**Source information:**
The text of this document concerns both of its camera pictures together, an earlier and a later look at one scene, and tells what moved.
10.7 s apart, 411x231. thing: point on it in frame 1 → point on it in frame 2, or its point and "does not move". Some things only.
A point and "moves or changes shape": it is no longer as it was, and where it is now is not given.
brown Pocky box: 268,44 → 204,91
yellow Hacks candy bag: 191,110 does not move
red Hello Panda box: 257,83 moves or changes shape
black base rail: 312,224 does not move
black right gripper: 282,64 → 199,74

**Instructions for the task:** Give back one number only: the count of lines in the entries that hold the string "black".

**Result:** 2